# DATA TO EXAMINE

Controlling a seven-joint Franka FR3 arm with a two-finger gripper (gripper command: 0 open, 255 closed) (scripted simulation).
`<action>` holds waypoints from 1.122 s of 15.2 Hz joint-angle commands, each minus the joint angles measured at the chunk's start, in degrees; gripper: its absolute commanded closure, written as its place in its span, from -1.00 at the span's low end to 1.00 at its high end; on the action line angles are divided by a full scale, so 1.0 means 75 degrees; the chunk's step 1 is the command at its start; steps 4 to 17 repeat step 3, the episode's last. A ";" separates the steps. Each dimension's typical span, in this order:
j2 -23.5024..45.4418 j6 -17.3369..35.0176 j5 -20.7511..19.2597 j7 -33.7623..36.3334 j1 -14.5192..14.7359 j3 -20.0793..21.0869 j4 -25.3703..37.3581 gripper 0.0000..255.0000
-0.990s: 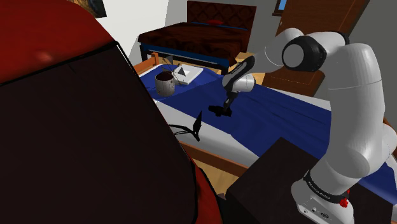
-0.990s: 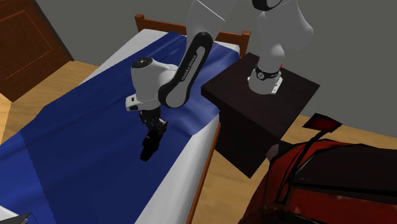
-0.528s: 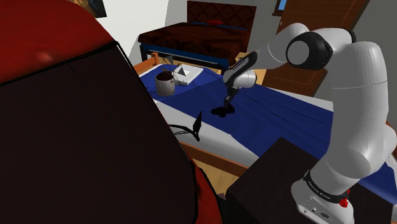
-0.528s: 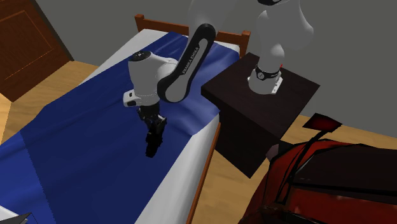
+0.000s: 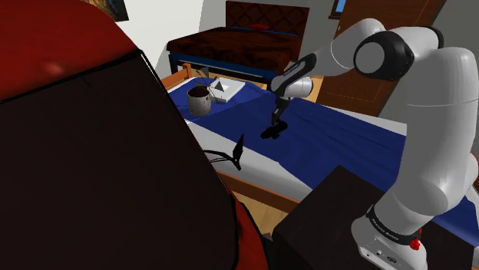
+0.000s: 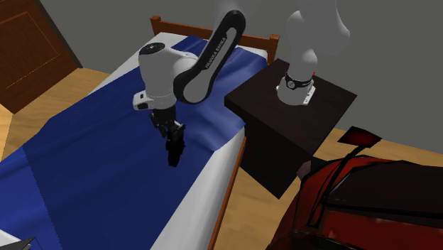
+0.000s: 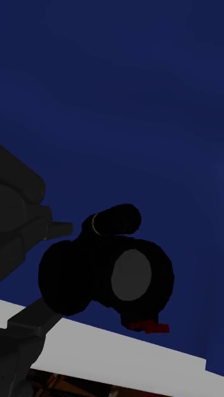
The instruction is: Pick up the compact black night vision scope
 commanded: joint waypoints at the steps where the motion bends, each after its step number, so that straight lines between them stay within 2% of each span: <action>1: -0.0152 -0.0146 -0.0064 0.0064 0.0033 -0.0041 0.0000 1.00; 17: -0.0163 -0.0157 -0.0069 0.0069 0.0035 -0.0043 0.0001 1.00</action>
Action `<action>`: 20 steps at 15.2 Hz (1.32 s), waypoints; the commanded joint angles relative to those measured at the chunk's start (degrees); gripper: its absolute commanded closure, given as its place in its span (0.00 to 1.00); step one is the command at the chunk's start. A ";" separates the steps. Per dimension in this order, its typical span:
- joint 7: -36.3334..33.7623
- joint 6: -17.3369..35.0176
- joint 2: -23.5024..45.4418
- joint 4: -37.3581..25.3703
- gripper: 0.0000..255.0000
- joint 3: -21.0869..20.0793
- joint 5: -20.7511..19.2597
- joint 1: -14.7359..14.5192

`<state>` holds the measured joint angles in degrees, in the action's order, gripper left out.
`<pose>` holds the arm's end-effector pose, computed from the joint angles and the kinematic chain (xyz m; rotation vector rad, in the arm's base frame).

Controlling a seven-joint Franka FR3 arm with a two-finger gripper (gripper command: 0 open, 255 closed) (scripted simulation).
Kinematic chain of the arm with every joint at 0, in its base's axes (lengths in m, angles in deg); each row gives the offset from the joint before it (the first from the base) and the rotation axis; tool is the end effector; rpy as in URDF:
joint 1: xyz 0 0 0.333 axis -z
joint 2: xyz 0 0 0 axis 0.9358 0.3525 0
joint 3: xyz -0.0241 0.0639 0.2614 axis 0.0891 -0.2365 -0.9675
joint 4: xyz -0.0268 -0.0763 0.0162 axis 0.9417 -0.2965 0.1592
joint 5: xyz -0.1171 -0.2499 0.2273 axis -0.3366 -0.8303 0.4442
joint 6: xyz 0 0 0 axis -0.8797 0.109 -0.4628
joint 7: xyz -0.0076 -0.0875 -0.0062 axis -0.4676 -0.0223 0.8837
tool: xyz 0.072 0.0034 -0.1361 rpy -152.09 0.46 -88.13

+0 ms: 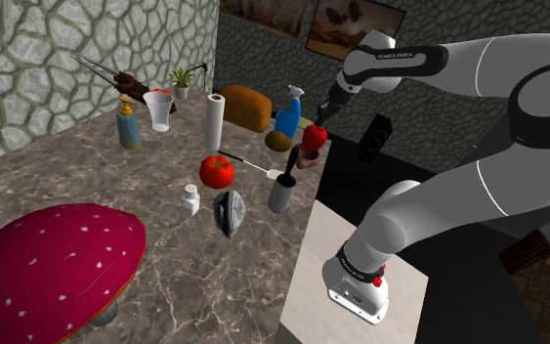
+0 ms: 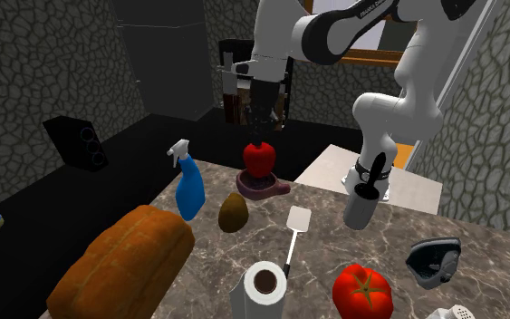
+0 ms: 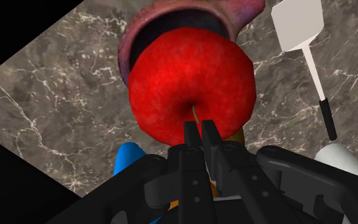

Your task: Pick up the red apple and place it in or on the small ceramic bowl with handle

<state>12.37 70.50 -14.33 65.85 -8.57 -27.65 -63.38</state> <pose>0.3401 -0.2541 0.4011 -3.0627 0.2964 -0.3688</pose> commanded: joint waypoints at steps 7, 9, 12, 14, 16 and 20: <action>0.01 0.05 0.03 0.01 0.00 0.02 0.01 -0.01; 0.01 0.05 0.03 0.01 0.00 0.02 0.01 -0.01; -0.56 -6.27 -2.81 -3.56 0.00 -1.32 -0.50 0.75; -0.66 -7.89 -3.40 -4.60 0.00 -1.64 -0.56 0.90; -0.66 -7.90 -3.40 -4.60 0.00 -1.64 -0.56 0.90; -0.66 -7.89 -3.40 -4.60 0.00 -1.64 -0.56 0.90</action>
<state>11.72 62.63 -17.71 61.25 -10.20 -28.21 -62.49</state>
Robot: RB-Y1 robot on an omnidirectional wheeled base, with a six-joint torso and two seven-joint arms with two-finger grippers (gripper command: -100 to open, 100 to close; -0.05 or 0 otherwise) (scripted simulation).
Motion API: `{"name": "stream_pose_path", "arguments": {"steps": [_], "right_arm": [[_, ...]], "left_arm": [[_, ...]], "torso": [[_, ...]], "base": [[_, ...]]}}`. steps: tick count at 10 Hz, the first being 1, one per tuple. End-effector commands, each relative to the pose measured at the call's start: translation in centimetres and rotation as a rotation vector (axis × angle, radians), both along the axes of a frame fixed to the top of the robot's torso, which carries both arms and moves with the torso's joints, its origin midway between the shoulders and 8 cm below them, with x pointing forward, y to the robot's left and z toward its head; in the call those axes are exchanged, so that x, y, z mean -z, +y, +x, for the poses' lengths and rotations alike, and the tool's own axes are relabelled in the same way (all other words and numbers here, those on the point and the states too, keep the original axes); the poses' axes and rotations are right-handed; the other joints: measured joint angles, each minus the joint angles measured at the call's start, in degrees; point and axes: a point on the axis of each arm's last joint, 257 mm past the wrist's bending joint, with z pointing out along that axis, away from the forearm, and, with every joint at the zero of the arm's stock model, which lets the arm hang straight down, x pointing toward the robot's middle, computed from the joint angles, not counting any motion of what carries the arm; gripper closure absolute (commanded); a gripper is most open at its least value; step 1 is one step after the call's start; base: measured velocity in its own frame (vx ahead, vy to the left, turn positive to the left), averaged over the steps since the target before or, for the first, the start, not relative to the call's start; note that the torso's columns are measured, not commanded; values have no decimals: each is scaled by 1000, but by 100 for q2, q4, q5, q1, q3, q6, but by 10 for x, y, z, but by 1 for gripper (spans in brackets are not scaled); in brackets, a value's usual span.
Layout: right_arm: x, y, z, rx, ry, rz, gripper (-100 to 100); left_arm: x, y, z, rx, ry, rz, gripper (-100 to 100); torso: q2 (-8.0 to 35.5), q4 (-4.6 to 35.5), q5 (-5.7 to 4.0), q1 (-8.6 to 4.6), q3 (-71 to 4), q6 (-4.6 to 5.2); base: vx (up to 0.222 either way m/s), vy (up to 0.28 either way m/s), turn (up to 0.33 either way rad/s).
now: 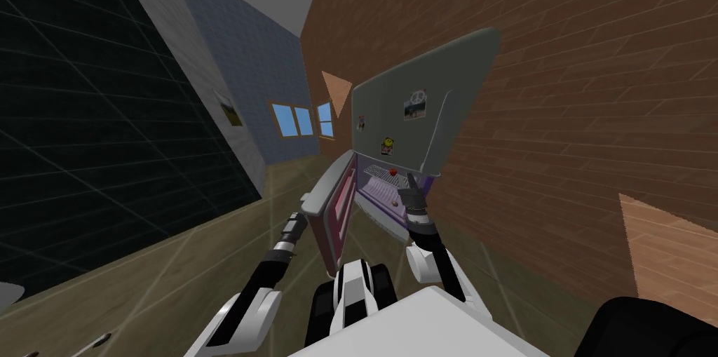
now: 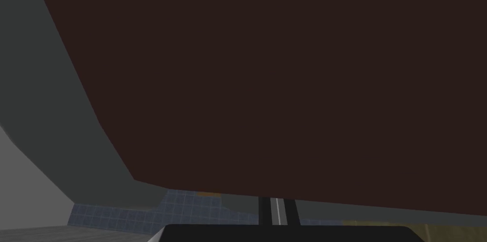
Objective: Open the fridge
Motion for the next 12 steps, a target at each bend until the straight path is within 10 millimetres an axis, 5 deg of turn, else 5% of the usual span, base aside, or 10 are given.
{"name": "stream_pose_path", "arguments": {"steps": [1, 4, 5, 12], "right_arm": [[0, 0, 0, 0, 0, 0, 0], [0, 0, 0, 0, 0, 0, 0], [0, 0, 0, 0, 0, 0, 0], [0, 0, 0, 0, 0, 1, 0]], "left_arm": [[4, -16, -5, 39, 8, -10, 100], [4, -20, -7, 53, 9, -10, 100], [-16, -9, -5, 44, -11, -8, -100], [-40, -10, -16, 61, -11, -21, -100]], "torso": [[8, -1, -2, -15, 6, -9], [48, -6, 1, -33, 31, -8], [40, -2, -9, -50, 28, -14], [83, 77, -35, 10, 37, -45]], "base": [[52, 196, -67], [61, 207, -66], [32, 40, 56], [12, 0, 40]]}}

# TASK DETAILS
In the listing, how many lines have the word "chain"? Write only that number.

# COMPLETED TASK
2